# Available data:

= Beginning of Section =

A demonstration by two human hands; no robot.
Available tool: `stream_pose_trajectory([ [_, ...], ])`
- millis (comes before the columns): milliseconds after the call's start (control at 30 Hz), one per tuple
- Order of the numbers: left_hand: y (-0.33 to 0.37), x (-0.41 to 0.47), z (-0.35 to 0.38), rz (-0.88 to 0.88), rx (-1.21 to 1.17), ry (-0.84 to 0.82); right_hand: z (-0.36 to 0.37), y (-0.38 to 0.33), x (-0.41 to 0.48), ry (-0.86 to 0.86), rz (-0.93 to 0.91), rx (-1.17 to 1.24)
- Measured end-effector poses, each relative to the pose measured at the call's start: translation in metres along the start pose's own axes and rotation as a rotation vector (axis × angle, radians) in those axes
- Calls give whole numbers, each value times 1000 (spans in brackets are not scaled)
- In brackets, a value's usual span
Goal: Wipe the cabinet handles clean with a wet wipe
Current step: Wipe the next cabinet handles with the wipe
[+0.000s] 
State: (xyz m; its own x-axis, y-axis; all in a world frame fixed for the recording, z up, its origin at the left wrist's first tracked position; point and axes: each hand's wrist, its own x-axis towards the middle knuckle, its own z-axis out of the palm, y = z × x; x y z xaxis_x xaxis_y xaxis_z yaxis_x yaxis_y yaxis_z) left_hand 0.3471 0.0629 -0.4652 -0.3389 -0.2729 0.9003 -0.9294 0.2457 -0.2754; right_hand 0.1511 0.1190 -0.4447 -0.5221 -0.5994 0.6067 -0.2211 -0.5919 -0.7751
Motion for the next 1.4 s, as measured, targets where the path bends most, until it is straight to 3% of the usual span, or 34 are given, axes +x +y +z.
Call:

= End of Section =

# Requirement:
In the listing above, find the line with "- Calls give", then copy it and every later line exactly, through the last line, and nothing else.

# Your solution:
- Calls give whole numbers, each value times 1000 (spans in brackets are not scaled)
- In brackets, a value's usual span
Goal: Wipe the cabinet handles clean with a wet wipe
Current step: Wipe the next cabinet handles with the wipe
[+0.000s] 
State: (xyz m; its own x-axis, y-axis; all in a world frame fixed for the recording, z up, its origin at the left wrist's first tracked position; point and axes: each hand's wrist, its own x-axis towards the middle knuckle, its own z-axis out of the palm, y = z × x; x y z xaxis_x xaxis_y xaxis_z yaxis_x yaxis_y yaxis_z) left_hand 0.3471 0.0629 -0.4652 -0.3389 -0.2729 0.9003 -0.9294 0.2457 -0.2754; right_hand 0.1511 0.1190 -0.4447 -0.5221 -0.5994 0.6067 -0.2211 -0.5919 -0.7751
Motion for the next 1.4 s, as measured, targets where the path bends most, until it is straight to 3% of the usual span, or 34 are given, axes +x +y +z.
Call:

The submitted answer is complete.